Description of the task: Report how many lines of the records below include the word "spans". Give nothing but the number.

Records to use:
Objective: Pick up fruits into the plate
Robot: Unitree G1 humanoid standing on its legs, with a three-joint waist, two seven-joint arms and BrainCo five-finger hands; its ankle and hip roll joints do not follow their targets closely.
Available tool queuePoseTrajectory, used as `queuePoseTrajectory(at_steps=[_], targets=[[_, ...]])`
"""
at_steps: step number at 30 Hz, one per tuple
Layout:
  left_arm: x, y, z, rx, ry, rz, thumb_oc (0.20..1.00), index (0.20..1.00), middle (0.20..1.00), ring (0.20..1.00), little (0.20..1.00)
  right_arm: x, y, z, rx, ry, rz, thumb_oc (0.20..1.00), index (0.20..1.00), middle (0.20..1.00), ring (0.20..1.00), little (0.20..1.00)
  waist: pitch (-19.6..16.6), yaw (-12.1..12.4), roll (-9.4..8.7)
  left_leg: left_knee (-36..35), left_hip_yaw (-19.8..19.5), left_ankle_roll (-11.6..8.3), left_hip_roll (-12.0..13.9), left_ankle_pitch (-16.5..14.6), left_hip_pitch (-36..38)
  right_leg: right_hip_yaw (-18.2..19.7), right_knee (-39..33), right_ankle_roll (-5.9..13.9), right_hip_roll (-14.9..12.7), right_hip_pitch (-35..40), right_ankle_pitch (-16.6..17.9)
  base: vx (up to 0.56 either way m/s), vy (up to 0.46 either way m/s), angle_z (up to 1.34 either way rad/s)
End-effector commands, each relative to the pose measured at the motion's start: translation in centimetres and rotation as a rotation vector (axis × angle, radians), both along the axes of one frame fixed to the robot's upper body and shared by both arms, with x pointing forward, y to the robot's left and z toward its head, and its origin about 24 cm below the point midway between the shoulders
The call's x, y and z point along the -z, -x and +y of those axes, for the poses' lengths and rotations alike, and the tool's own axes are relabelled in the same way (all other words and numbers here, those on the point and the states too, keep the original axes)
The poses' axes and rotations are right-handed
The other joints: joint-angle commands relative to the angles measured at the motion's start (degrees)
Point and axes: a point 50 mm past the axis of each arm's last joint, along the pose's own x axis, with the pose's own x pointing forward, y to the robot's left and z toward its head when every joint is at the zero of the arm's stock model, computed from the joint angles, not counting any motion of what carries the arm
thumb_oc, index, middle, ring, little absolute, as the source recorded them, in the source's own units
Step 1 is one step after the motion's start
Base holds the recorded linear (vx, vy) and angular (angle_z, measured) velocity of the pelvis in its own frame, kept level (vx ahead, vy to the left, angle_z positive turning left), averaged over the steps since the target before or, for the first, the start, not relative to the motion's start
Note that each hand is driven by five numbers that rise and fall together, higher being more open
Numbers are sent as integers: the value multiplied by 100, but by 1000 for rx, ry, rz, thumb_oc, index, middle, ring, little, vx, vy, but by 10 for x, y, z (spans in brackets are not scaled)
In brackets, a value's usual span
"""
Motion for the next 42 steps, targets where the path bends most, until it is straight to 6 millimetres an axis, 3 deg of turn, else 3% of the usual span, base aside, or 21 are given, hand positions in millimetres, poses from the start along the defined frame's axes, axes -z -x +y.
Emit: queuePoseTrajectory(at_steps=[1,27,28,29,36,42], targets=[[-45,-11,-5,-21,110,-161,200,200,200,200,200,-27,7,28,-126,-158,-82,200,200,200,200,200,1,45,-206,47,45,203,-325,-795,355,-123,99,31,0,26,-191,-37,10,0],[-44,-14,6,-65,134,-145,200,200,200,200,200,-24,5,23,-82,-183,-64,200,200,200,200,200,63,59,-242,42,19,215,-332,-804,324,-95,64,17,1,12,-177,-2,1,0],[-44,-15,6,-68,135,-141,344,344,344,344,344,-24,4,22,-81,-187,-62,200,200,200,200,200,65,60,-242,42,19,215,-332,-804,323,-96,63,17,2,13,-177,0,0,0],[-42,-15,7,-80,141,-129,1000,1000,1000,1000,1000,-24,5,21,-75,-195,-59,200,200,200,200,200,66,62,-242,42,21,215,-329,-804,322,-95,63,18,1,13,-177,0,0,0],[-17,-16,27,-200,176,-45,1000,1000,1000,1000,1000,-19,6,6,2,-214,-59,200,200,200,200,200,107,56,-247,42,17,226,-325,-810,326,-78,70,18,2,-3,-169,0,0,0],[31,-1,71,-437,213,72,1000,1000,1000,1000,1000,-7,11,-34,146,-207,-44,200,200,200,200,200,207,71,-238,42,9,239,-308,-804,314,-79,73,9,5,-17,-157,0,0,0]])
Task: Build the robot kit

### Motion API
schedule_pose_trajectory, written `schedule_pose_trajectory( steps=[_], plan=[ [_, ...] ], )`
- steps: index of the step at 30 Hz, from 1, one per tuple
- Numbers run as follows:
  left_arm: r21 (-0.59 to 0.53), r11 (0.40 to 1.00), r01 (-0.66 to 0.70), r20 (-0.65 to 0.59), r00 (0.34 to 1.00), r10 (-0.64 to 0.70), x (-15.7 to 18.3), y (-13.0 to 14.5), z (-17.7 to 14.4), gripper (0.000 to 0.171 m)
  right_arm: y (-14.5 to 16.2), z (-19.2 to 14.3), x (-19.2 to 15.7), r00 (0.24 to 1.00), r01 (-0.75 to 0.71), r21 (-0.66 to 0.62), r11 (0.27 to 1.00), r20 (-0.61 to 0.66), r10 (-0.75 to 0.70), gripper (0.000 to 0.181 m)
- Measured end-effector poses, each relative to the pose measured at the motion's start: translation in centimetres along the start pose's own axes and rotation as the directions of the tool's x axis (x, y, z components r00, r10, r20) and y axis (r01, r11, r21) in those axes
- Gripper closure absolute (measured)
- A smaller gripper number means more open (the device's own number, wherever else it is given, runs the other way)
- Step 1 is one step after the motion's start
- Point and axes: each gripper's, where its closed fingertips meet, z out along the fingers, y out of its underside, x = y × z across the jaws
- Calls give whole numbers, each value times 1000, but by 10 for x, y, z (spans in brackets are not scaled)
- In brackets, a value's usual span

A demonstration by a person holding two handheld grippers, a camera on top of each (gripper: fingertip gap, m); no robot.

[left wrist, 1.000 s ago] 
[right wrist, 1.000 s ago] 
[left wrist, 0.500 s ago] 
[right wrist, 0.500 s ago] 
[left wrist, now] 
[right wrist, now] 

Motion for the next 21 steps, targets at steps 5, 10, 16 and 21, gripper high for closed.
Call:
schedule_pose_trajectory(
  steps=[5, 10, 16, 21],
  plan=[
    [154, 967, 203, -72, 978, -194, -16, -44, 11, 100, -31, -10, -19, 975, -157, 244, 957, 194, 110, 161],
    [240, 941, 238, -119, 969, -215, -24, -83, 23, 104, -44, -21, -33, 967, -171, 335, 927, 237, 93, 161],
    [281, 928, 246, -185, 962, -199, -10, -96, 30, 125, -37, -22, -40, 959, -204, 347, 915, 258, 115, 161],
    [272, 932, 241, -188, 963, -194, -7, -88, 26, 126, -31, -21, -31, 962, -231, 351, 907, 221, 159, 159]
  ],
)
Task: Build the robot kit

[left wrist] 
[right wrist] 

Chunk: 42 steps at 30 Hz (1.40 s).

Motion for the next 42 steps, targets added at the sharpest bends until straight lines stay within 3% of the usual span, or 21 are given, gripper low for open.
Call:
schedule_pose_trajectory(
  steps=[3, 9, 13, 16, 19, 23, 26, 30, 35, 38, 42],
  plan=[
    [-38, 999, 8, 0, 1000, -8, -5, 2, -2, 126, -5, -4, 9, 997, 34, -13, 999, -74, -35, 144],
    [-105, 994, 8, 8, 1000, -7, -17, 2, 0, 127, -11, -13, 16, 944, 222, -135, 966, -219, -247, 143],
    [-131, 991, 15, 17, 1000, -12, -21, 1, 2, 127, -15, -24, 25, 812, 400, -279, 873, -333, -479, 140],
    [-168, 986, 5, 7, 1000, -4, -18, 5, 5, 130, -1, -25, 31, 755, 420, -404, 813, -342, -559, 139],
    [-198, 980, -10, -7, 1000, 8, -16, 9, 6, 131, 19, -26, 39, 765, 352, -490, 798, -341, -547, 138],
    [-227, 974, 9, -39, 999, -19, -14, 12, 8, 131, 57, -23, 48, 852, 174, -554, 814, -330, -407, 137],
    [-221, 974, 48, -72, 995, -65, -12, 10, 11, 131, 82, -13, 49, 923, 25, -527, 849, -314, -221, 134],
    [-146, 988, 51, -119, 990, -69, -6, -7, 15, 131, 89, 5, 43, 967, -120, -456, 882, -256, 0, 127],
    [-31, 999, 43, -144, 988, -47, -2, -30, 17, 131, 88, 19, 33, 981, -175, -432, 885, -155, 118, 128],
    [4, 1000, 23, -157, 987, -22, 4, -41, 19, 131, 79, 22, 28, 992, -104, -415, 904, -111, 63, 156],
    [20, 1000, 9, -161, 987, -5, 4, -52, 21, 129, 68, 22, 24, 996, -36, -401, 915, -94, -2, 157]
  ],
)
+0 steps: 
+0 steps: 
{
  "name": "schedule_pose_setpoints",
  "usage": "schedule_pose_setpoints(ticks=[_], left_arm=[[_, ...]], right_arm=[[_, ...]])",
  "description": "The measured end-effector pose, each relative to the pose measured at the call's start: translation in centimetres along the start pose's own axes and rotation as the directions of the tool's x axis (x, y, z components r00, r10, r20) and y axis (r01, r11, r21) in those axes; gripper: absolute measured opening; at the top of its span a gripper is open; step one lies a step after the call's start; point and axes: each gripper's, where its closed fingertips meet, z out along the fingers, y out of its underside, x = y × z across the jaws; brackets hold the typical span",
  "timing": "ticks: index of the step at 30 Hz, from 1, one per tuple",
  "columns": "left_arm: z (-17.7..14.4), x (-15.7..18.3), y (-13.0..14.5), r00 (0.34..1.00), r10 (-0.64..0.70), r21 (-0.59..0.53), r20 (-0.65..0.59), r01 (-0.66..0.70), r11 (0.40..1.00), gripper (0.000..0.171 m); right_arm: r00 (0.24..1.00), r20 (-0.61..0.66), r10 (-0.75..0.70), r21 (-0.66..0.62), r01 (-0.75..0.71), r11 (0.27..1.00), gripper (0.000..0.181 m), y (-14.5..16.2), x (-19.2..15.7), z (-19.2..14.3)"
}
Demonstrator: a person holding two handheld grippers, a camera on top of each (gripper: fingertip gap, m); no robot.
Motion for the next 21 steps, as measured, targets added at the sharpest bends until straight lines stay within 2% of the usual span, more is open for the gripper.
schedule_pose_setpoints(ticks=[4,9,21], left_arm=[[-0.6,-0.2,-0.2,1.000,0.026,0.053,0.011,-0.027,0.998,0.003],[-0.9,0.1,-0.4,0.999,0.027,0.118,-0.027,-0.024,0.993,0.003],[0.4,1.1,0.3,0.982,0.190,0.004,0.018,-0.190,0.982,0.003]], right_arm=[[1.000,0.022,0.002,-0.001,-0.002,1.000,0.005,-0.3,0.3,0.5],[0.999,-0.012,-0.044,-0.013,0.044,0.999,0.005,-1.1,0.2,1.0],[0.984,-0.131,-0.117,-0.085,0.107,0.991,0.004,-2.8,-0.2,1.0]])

Task result: 2